RECORDS FOR THE EXERCISE Start Marker

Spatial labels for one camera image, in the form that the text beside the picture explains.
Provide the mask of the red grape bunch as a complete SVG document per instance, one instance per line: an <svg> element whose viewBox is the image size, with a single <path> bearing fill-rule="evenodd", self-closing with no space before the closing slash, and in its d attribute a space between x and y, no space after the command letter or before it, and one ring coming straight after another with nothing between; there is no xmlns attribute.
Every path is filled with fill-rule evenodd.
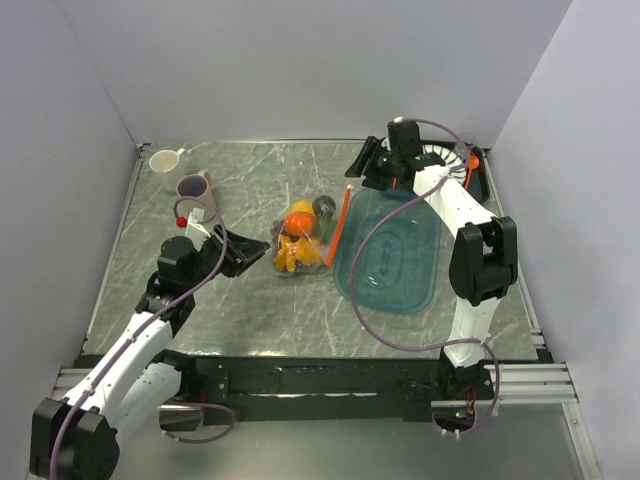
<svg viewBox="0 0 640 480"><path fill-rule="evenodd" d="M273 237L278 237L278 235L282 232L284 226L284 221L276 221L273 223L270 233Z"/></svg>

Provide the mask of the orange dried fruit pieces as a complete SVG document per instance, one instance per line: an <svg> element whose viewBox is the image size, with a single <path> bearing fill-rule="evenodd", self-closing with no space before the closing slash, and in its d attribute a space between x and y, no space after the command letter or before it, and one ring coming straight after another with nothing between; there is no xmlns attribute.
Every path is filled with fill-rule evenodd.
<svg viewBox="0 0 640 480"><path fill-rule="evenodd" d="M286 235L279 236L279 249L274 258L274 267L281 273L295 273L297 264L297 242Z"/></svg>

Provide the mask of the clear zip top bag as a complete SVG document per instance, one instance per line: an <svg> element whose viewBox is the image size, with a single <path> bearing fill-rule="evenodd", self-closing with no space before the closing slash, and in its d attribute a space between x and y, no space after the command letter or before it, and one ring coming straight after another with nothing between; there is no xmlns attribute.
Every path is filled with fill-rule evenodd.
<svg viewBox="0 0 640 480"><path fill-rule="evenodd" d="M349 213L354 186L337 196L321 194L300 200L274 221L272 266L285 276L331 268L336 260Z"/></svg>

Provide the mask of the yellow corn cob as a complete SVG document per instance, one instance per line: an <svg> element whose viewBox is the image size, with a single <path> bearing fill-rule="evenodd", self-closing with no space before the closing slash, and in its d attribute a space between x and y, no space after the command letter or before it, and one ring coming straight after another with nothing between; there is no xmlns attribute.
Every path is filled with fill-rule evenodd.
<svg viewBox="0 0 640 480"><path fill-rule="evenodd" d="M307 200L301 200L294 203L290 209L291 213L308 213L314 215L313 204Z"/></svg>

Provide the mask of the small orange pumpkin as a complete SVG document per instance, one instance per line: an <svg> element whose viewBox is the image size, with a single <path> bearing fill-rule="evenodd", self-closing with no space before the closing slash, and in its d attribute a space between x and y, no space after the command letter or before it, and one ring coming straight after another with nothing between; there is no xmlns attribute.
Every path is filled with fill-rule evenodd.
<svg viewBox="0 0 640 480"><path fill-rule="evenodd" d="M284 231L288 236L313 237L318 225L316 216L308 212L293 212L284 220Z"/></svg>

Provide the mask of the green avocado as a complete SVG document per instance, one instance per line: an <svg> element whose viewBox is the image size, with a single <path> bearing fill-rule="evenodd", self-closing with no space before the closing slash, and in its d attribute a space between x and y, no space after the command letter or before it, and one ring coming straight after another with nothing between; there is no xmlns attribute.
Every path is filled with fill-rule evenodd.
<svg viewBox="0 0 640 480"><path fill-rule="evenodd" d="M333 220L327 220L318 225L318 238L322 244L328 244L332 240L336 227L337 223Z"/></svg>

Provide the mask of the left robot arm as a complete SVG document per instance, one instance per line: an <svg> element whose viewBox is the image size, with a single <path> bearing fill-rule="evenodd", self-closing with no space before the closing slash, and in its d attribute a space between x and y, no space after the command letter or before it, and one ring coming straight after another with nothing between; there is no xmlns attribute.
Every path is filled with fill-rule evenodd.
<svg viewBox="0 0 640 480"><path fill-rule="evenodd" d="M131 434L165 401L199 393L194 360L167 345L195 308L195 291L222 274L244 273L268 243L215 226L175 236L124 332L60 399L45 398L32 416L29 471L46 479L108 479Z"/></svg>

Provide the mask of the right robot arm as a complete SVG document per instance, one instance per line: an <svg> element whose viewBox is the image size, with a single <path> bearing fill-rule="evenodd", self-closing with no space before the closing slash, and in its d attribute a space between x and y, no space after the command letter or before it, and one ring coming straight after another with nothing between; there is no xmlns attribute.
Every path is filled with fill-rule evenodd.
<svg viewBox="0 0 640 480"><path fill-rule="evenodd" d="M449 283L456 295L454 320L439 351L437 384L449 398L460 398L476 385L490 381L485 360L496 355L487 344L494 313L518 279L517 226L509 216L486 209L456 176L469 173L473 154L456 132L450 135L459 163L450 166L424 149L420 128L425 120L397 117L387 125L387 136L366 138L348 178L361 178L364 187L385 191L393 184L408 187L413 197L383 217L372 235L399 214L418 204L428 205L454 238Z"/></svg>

RECORDS FOR THE EXERCISE End Marker
RECORDS FOR THE EXERCISE Start Marker

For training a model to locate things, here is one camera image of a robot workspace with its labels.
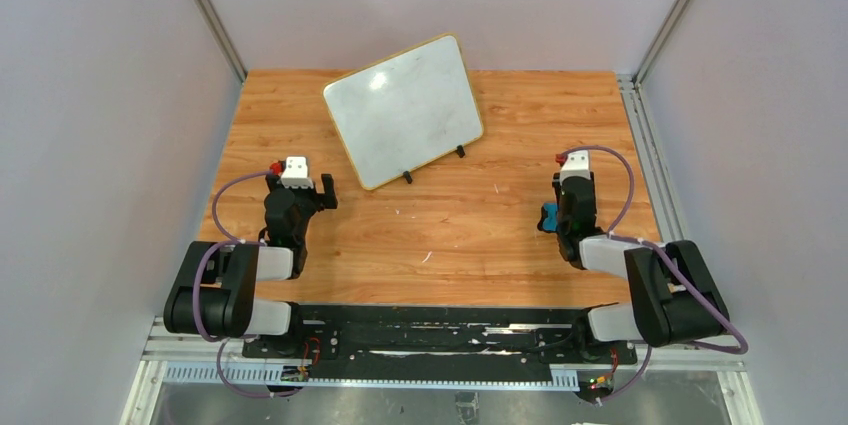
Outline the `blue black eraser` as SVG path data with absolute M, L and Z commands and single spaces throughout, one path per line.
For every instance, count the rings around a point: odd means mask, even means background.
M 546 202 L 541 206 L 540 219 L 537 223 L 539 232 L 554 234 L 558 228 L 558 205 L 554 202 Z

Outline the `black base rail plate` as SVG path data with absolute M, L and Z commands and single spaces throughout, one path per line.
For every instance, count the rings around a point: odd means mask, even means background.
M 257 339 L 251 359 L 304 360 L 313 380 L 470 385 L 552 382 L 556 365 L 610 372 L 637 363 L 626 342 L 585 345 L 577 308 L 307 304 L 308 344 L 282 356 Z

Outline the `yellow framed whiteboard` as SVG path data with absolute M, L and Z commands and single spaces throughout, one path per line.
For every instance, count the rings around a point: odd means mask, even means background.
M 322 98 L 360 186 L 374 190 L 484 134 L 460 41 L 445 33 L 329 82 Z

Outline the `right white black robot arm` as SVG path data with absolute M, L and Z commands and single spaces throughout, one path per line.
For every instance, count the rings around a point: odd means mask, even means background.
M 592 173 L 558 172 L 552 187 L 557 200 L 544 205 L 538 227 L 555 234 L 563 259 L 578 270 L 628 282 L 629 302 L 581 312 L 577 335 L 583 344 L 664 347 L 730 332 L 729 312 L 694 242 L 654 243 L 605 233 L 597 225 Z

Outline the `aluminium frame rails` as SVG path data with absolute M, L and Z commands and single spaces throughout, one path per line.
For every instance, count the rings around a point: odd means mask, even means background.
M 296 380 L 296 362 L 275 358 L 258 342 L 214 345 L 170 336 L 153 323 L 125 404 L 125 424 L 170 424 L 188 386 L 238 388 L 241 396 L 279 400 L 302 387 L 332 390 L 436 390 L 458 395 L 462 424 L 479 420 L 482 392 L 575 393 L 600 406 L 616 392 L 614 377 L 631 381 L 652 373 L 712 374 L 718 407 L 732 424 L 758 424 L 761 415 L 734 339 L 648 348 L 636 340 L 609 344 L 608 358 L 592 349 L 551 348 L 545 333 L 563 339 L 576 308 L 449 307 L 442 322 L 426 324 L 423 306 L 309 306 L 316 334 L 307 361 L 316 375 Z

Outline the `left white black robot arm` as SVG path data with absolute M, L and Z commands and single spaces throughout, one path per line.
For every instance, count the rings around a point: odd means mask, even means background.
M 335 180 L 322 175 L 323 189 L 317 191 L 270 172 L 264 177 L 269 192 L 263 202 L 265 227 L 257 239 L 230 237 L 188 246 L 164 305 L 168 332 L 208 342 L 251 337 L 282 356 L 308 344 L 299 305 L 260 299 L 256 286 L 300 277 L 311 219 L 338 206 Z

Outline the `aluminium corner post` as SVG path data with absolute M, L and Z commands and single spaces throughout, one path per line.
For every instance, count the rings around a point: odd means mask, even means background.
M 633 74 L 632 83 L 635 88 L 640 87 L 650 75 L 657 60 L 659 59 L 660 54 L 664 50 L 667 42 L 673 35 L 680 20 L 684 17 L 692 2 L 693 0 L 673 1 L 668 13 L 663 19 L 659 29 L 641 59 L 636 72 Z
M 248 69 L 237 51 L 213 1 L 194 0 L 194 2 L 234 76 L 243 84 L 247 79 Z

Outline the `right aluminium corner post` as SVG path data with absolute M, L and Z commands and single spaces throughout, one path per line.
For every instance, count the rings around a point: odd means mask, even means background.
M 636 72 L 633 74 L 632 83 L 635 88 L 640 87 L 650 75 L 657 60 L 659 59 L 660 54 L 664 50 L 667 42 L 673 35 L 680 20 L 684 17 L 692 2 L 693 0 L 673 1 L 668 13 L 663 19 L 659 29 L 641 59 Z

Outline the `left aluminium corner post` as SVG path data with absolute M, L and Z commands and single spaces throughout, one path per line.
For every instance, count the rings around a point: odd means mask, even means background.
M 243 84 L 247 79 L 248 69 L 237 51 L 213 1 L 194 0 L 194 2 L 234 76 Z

RECORDS FOR THE EXERCISE End Marker

PROBLEM TO WORK ON
Among the records, find every line holding the word "Outline" and copy it.

ANSWER SECTION
Outline the `blue black eraser` as SVG path data with absolute M, L and Z commands and single spaces throughout, one path per line.
Outline the `black base rail plate` as SVG path data with absolute M, L and Z commands and single spaces throughout, one path per line.
Outline the `yellow framed whiteboard` as SVG path data with absolute M, L and Z commands and single spaces throughout, one path per line.
Outline the `right white black robot arm` as SVG path data with absolute M, L and Z commands and single spaces throughout, one path per line.
Outline the `aluminium frame rails` as SVG path data with absolute M, L and Z commands and single spaces throughout, one path per line.
Outline the `left white black robot arm` as SVG path data with absolute M, L and Z commands and single spaces throughout, one path per line.
Outline the `aluminium corner post` as SVG path data with absolute M, L and Z commands and single spaces throughout, one path per line.
Outline the `right aluminium corner post` as SVG path data with absolute M, L and Z commands and single spaces throughout, one path per line.
Outline the `left aluminium corner post` as SVG path data with absolute M, L and Z commands and single spaces throughout, one path per line.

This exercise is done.